Libprotoident is a library that performs application layer protocol identification for flows. Unlike many techniques that require capturing the entire packet payload, only the first four bytes of payload sent in each direction, the size of the first payload-bearing packet in each direction and the TCP or UDP port numbers for the flow are used by libprotoident. Libprotoident features a very simple API that is easy to use, enabling developers to quickly write code that can make use of the protocol identification rules present in the library without needing to know anything about the applications they are trying to identify.
Finished up the implementation chapter of the libtrace paper. Added a couple of diagrams to augment some of the textual explanations. Got Richard S. to read over what I've got so far and made a few tweaks based on his feedback.
Spent a decent chunk of time looking at Unknown UDP port 80 traffic in libprotoident. Found a clear pattern that was contributing most of the traffic, which I traced back to Tencent. Unfortunately Tencent publishes a lot of applications so that knowledge wasn't conclusive on its own.
My initial suspicion was that it might have been game traffic so I downloaded and played a few popular multiplayer games via the Tencent games client, capturing the network traffic and comparing it against my current unknown traffic. No luck, but then I had the bright idea to look a bit more closely at video call traffic in WeChat (a messaging app). Sure enough, once I was able to successfully create two WeChat accounts and get a video call going between them, I started seeing the traffic I wanted.
Also added rules for Acer Cloud and OpenTracker over UDP.
Started writing some content for the parallel libtrace paper. Managed to churn out an introduction, a background and a little bit of the implementation section.
Fixed a couple of bugs in netevmon prior to the deployment: crashing when trying to reconnect to a restarted NNTSC and some confusing event descriptions for changepoint events.
Finished setting up a mobile app test environment for JP. I've configured my old iPhone to act as an extra client for 2-way communication apps (messaging etc.). So far the environment has already been helpful, as we've managed to identify one of the major outstanding patterns as being used by the Taobao mobile shopping app.
Finished up the demo for STRATUS forum and helped Harris put together both a video and a live website.
Spent a bit of time trying to fix some unintuitive traceroute events that we were seeing on lamp. The problem was arising when a normally unresponsive hop was responding to traceroute, which was inserting an extra AS transition into our "path".
Rebuilt DPDK and Ostinato on 10g-dev2 after Richard upgraded it to Jessie so that I can resume my parallel libtrace development and testing once he's done with his experiments.
Installed and tested a variety of Android emulators to try and setup an environment where JP and I can more easily capture mobile app traffic. Turned out Bluestacks on my iMac ended up being the most useful, as the others I tried either lacked the Google Play Store (so finding and installing the "official" apps would be hard) or needed more computing power than I had available.

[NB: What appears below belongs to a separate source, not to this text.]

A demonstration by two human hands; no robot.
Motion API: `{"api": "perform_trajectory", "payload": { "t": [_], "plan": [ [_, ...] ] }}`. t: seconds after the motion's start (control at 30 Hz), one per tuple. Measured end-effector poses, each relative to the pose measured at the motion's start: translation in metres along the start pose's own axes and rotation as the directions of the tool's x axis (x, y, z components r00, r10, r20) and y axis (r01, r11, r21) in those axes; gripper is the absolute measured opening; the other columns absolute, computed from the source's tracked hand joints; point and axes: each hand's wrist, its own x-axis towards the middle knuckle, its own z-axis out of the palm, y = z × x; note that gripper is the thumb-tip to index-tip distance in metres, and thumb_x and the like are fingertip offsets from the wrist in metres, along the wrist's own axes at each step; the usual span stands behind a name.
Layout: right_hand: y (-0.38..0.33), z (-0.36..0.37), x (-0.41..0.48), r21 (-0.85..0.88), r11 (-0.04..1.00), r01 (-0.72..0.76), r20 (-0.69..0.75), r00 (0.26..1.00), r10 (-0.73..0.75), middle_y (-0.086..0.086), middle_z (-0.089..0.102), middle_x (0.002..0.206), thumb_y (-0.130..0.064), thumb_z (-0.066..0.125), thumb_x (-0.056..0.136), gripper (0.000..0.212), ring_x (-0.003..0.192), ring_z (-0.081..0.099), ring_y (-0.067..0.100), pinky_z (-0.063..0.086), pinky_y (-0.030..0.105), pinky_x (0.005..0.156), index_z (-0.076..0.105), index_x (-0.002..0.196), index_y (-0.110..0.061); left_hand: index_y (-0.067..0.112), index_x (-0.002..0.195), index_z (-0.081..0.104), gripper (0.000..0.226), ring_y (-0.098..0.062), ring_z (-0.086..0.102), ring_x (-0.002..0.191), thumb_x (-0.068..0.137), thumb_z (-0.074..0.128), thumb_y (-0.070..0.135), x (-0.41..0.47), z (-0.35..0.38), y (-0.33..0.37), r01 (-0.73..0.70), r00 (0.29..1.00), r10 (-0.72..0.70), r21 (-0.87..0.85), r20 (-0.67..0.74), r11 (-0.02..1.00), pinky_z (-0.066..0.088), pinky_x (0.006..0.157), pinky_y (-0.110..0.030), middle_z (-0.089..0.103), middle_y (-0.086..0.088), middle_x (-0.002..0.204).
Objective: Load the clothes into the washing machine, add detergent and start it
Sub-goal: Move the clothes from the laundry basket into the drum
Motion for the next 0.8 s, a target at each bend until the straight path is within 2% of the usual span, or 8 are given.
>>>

Played around with getting netevmon to produce some useful events from the Ceilometer data and updated amp-web to be able to show those events on the dashboard. Some of our existing detection algorithms (Plateau, BinSegChangepoint, Changepoint) worked surprisingly well so we should have something useful to demo at the STRATUS forum on Friday.
Helped Brendon get netevmon up and running on lamp. There were a few issues unfortunately, mostly due to permission issues and R being terrible, but managed to get things running eventually. Spent a bit of time fixing some redundant event groups that we observed from the lamp data which were a side-effect from the fact that a group of traceroute events can be combined with both latency increase and decrease events. We also worked together to track down some bad IP traceroute paths that were being inserted into the database -- new amplets were not including a 'None' entry for non-responsive hops which NNTSC was expecting so an 11 hop path with 6 non-responsive hops was being recorded as a 5 hop contiguous path. Updated NNTSC to recognise a missing address field as a non-responsive hop.
Gave JP a crash course in libprotoident development so he can get started on his summer project.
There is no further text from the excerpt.